PruProtect head of account development Phil Jeynes says his firm has a reputation for innovation but is not a mutual. “We have the financial backing from our parent company and that is important because you have to have financial support behind you to do anything new,” he says.
Jeynes points out that innovative products require greater support for advisers than more conventional products. “The lack of innovation in the protection market is a chicken and egg situation. Because there has not been a great deal of innovation, advisers get into a routine in the way they talk to clients about products. In the past they would have a representative of each firm calling in for a cup of coffee to explain their products but that doesn’t happen now.
“The other thing that can hamper innovation is systems – how you go about capturing info from the customer. We have to ensure our products and systems fit into the way advisers do their business.”
LV= protection proposition manager Chris McNab believes innovation is driven by a company’s values, regardless of its ownership structure. He says: “I’m not sure it makes much difference whether a company is a PLC or a mutual. It’s about identifying that different people have different needs. There are customers who are looking for simplicity but equally there are others who have more complex financial needs – and not everyone has access to the same distribution.”

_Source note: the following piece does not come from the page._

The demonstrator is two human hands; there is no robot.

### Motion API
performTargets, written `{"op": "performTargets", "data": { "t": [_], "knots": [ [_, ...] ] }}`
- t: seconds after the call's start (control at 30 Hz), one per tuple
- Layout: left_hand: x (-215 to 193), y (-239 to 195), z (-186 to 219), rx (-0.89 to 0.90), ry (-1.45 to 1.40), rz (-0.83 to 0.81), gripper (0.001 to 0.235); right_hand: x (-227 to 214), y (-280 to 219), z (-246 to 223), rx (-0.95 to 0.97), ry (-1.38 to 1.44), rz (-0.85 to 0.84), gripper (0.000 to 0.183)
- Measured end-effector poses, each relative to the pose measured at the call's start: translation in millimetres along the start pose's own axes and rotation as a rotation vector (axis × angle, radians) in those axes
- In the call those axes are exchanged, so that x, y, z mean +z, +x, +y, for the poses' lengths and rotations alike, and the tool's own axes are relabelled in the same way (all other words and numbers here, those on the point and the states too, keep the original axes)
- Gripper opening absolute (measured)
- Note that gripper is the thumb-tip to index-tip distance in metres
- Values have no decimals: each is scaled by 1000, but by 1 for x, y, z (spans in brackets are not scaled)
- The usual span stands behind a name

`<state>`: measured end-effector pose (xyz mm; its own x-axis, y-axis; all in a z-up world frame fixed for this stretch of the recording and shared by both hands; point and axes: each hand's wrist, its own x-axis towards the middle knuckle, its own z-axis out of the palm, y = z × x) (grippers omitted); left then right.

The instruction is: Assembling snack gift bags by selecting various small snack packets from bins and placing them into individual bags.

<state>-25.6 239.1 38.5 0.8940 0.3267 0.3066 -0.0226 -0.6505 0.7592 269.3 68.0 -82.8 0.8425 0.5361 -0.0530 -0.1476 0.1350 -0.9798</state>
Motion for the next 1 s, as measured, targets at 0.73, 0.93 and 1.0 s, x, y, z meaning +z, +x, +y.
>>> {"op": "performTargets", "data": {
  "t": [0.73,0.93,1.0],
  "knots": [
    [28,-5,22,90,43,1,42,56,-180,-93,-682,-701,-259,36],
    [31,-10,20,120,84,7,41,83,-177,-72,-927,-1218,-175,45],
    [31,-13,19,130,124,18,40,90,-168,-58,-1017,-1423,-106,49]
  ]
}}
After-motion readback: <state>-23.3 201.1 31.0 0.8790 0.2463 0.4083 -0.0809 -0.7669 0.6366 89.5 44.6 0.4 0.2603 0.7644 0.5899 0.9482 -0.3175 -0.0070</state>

McNab says income protection – both individual and group schemes run through employers – is primarily sold through advisers. “Historically it has never been a product for customers to do direct, as it is a complex product where needs depends on people’s sick pay arrangements and the term that they need,” he says.

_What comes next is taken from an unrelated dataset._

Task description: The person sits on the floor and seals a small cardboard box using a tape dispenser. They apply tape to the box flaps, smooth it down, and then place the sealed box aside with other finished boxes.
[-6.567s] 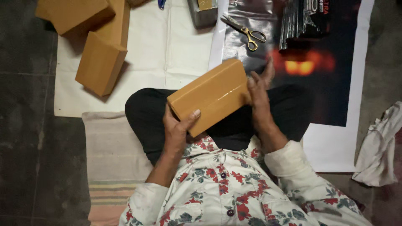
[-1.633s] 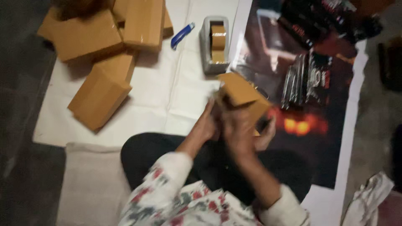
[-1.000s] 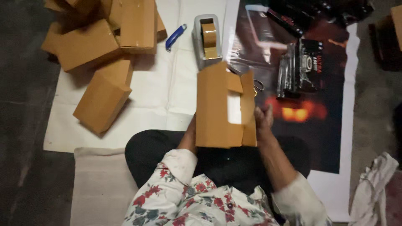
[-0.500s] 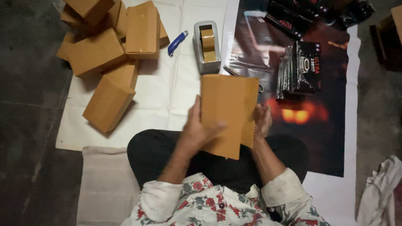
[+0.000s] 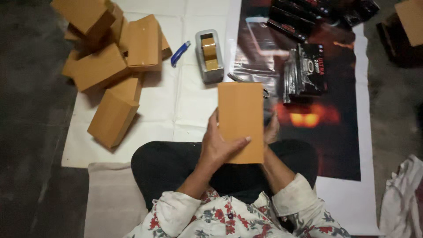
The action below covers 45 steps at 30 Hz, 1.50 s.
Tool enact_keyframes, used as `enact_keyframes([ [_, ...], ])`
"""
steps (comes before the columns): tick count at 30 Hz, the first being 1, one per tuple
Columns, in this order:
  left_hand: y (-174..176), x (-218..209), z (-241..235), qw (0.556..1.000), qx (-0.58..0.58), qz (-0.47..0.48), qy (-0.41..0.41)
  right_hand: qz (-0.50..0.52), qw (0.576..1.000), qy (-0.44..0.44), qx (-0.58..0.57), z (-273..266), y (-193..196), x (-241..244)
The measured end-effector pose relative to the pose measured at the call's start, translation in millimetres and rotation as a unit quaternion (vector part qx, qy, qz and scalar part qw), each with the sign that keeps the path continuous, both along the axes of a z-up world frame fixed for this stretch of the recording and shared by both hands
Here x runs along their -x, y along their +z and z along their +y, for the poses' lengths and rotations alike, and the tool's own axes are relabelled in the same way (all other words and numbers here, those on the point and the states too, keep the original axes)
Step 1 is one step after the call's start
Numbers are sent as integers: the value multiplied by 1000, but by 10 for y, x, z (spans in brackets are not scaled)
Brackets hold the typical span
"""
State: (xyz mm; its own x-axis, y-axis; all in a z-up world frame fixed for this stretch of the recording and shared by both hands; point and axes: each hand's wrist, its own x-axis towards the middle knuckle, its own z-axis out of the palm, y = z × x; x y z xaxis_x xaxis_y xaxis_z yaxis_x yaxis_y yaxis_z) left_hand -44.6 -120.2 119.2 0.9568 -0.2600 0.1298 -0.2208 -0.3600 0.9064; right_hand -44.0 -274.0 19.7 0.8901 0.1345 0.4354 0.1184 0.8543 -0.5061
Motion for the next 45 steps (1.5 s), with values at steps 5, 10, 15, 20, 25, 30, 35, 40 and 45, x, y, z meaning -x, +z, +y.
enact_keyframes([
  [5,-342,-128,137,980,130,153,-10,63,866,-314,383,141,176,-54],
  [10,-621,-205,286,954,188,232,16,198,847,-318,378,100,-20,-108],
  [15,-801,-223,300,941,208,265,37,205,890,-213,348,90,-58,-121],
  [20,-750,-207,368,947,219,230,39,186,890,-179,376,86,-33,-113],
  [25,-602,-166,431,929,255,257,76,216,901,-158,342,118,-149,-239],
  [30,-635,-114,461,958,198,196,73,183,831,-234,471,179,-249,-293],
  [35,-732,-110,514,979,105,171,35,248,888,-165,351,157,-30,-189],
  [40,-826,-109,458,962,184,202,14,237,859,-194,411,156,148,-161],
  [45,-813,-173,430,937,233,256,44,244,875,-171,382,185,106,-200],
])
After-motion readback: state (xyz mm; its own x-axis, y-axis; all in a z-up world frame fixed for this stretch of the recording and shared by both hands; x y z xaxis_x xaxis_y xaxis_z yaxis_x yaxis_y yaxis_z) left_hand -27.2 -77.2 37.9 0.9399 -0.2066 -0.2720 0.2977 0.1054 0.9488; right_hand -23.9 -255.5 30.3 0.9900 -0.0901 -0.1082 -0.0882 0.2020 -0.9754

But Deloitte insurance partner Richard Badden is seeing more innovation in the protection market by mutuals providing direct to consumer business.
“Mutuals are smaller, have less baggage and can get something quickly to the direct to consumer market with the help of reinsurers,” says Badden. “Yes, there is a lot of cost involved in developing products, compliance and systems but the capital cost is partly financed by the relationship with the reinsurer,” he says.

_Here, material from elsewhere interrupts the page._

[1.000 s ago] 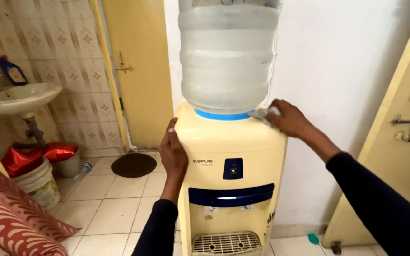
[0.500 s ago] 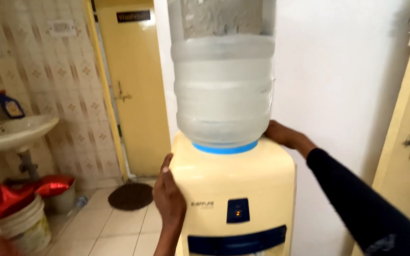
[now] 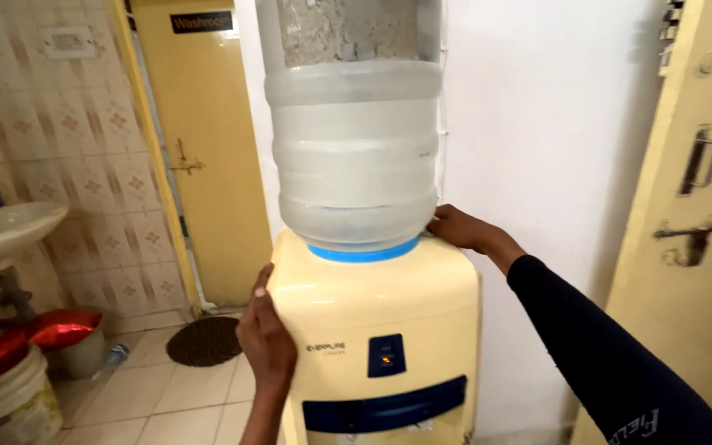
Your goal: Cleaning the exterior surfaces of a water dispenser and its water bottle using a cloth.
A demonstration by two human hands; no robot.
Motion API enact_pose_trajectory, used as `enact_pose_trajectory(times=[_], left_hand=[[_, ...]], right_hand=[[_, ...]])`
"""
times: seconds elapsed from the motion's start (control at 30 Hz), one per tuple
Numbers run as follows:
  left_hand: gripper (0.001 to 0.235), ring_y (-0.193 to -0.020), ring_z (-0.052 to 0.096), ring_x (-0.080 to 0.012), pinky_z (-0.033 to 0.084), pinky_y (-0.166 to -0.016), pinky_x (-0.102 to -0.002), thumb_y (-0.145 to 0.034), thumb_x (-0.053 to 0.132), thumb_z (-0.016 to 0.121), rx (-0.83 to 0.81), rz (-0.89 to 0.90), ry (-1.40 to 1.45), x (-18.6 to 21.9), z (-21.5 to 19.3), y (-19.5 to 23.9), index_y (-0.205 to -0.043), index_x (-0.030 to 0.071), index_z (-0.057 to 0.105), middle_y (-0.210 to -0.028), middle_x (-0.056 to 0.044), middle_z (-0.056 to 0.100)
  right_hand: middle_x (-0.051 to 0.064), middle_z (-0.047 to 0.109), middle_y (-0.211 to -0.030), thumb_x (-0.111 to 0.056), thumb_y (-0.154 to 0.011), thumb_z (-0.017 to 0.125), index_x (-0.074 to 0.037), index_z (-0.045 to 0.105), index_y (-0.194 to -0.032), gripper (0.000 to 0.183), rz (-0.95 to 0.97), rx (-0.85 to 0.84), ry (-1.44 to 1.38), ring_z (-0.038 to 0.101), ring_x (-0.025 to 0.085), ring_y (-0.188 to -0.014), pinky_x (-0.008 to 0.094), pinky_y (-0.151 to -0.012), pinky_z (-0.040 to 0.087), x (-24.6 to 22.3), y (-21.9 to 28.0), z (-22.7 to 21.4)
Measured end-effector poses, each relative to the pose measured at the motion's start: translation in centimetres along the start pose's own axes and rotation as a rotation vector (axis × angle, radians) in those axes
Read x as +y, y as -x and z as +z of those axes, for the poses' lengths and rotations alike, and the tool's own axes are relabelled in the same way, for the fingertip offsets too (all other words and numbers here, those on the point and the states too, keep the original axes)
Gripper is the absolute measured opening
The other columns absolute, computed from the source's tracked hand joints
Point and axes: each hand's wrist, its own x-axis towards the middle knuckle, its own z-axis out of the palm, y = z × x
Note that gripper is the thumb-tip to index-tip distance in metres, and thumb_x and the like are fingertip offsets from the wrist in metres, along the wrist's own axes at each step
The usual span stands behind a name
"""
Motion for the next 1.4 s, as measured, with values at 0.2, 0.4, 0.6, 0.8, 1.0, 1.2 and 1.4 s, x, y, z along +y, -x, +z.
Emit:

Legal & General retail protection product director Bonnie Burns points out that regardless of company structure, innovations do need to be of genuine use to advisers and consumers.
“Providers have a duty to be innovative in order to develop less complex products which better meet customers’ needs.
“However, innovation for the sake of innovation, or trying too hard to push ahead of the competition, should be avoided as products and the application process can become overly complex.
“This can ultimately lead to customers being reluctant to protect themselves,” says Burns. She says advisers are likely to spot pointless additions to policies that do not offer their clients value for money.
Foresters Friendly Society marketing director Neil Armitage points out that mutuals are able to innovate and give value for money by providing their members with non-regulated benefits such as discretionary grants.
Highclere Financial Services partner Alan Lakey highlights various innovations that mutuals such as LV=, Exeter Friendly Society and British Friendly have made in the protection market. “But people can then say look at PruProtect, so there is always a counter-argument,” he says.
Lakey agrees with Jones and Badden that because mutuals tend to be small, they find it easier to manoeuvre than the big PLCs.
“I think it’s easier for mutuals to be innovative because they are smaller. They have to be forward thinking because they can’t compete with the big boys – but they can compete in terms of innovation,” he says.